▶ INPUT FOR THIS TASK:
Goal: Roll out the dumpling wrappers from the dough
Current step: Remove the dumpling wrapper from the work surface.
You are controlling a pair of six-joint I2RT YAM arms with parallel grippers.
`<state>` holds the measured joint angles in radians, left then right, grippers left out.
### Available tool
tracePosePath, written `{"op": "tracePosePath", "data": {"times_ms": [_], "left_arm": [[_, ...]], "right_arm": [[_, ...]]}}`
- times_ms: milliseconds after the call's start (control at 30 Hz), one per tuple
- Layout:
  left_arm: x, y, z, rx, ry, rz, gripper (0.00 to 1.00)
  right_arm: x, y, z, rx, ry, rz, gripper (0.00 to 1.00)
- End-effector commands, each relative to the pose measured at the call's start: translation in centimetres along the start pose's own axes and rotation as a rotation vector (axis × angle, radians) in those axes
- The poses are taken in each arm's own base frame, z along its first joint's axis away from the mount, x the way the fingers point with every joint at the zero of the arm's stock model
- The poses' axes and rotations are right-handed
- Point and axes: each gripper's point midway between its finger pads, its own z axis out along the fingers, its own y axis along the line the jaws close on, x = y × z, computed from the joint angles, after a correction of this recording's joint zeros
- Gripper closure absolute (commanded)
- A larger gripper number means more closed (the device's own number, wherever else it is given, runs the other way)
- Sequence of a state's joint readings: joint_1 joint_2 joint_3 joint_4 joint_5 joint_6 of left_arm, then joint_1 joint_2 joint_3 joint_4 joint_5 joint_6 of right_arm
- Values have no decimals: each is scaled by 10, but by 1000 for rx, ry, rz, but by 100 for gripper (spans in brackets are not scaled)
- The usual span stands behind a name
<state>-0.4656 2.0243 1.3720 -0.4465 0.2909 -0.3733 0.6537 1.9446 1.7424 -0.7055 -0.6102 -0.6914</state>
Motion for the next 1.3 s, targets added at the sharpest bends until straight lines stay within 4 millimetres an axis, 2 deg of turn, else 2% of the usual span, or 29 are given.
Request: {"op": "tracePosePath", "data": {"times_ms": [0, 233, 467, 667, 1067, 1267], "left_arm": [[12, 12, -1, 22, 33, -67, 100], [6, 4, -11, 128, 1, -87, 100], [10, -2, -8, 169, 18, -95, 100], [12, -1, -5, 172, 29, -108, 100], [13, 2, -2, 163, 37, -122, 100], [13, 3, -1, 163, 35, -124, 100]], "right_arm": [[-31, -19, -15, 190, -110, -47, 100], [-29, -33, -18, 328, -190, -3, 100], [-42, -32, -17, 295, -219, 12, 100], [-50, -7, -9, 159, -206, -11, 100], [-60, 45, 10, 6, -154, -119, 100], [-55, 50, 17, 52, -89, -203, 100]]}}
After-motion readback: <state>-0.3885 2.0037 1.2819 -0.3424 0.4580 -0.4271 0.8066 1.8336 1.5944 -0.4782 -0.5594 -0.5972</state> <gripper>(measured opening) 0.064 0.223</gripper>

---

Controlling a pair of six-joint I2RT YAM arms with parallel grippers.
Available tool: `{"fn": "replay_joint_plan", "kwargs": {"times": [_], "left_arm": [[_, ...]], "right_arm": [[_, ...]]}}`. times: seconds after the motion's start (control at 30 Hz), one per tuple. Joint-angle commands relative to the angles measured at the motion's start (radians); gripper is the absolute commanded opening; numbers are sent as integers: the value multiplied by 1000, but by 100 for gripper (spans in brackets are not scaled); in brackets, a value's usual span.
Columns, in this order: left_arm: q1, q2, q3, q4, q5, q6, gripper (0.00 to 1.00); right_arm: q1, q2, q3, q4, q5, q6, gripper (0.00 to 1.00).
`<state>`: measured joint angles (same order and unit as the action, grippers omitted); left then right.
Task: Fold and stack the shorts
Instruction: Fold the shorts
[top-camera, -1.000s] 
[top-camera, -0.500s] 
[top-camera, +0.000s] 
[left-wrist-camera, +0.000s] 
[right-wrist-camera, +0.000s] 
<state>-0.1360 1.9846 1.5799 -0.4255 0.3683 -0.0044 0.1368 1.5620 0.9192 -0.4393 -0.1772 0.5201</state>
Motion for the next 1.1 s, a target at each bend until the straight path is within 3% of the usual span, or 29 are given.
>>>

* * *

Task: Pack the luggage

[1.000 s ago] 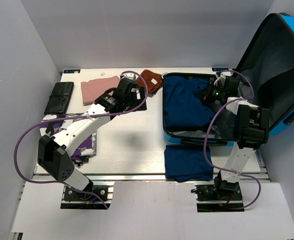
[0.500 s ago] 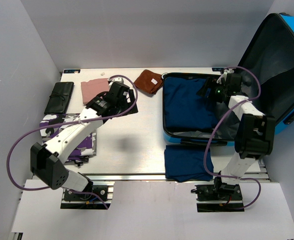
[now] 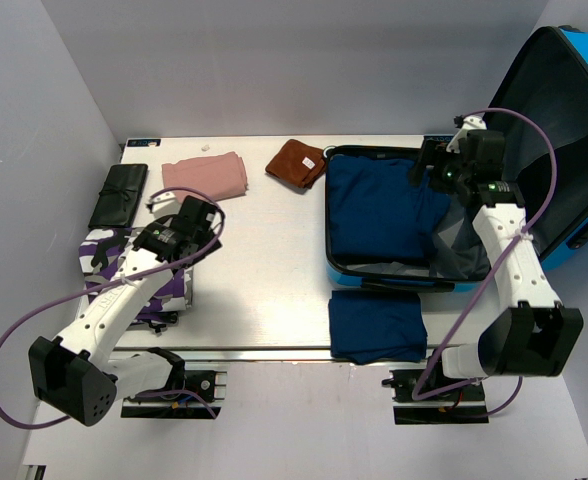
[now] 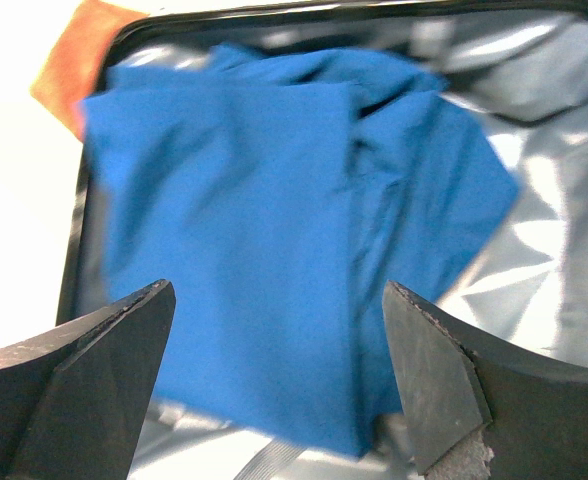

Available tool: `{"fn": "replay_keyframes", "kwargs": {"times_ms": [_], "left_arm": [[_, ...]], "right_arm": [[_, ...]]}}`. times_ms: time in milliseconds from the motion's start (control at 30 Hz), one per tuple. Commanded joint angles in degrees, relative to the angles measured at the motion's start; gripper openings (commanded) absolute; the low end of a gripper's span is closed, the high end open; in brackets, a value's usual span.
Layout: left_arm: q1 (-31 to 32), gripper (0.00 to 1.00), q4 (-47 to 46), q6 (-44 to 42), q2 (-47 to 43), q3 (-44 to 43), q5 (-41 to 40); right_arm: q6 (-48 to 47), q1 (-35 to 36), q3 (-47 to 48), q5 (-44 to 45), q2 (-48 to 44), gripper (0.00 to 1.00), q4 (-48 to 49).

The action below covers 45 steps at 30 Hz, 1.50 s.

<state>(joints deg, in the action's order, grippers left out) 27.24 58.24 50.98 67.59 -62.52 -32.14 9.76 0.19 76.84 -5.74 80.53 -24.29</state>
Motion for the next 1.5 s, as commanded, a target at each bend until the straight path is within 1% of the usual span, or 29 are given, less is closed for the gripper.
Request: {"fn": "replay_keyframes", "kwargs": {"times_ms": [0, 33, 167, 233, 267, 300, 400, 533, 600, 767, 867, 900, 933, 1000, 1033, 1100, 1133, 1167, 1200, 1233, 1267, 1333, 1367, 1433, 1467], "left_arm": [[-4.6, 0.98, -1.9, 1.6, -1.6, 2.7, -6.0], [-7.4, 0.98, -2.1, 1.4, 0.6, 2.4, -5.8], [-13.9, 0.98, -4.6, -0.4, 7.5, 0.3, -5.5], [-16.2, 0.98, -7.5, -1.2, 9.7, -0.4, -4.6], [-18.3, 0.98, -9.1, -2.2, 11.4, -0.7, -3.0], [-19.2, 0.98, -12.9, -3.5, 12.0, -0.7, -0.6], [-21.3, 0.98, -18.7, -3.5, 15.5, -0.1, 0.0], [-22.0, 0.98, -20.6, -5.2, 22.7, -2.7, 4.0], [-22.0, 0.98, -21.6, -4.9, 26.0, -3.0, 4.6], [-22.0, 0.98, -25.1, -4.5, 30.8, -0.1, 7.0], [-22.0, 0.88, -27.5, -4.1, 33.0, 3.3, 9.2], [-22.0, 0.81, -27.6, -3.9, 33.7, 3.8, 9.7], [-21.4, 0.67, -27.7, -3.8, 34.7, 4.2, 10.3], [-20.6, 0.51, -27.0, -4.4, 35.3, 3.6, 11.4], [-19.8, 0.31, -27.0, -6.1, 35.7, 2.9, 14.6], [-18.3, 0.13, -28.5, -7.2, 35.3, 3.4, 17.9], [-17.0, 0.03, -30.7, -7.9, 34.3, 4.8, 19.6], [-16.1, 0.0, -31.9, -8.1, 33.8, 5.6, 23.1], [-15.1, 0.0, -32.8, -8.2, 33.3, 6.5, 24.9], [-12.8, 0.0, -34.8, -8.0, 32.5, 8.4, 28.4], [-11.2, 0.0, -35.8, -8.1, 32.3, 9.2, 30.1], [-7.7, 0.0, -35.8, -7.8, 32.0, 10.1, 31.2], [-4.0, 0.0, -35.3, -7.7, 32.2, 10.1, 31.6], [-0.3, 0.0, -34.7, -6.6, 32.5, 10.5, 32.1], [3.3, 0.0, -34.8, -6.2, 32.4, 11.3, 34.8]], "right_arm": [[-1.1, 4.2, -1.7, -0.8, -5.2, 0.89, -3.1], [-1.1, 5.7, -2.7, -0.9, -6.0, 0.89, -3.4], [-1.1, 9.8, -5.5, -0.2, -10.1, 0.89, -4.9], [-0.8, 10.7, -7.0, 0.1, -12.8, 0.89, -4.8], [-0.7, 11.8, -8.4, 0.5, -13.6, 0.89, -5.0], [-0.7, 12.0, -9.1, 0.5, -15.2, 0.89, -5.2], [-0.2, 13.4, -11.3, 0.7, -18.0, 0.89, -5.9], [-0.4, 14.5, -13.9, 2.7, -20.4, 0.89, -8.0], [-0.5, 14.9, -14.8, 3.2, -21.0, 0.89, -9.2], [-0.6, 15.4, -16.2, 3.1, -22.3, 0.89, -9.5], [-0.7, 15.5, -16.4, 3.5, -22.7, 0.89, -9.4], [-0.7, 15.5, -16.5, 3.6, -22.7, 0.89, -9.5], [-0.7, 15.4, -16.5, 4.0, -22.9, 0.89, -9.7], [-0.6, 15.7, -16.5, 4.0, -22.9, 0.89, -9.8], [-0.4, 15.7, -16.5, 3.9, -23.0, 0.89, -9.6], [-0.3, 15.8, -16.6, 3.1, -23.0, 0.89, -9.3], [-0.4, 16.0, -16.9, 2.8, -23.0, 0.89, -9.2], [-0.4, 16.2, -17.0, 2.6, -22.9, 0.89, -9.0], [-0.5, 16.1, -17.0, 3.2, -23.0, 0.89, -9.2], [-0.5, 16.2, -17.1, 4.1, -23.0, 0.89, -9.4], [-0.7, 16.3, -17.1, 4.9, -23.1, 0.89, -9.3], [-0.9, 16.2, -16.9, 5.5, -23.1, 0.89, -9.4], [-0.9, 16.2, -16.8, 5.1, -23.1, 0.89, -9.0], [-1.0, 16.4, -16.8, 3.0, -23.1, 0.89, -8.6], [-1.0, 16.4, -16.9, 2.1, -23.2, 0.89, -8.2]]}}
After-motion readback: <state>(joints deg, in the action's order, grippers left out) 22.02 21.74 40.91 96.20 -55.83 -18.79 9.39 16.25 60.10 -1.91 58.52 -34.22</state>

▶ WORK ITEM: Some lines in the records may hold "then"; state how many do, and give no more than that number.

▶ RESULT OF THE TASK: 3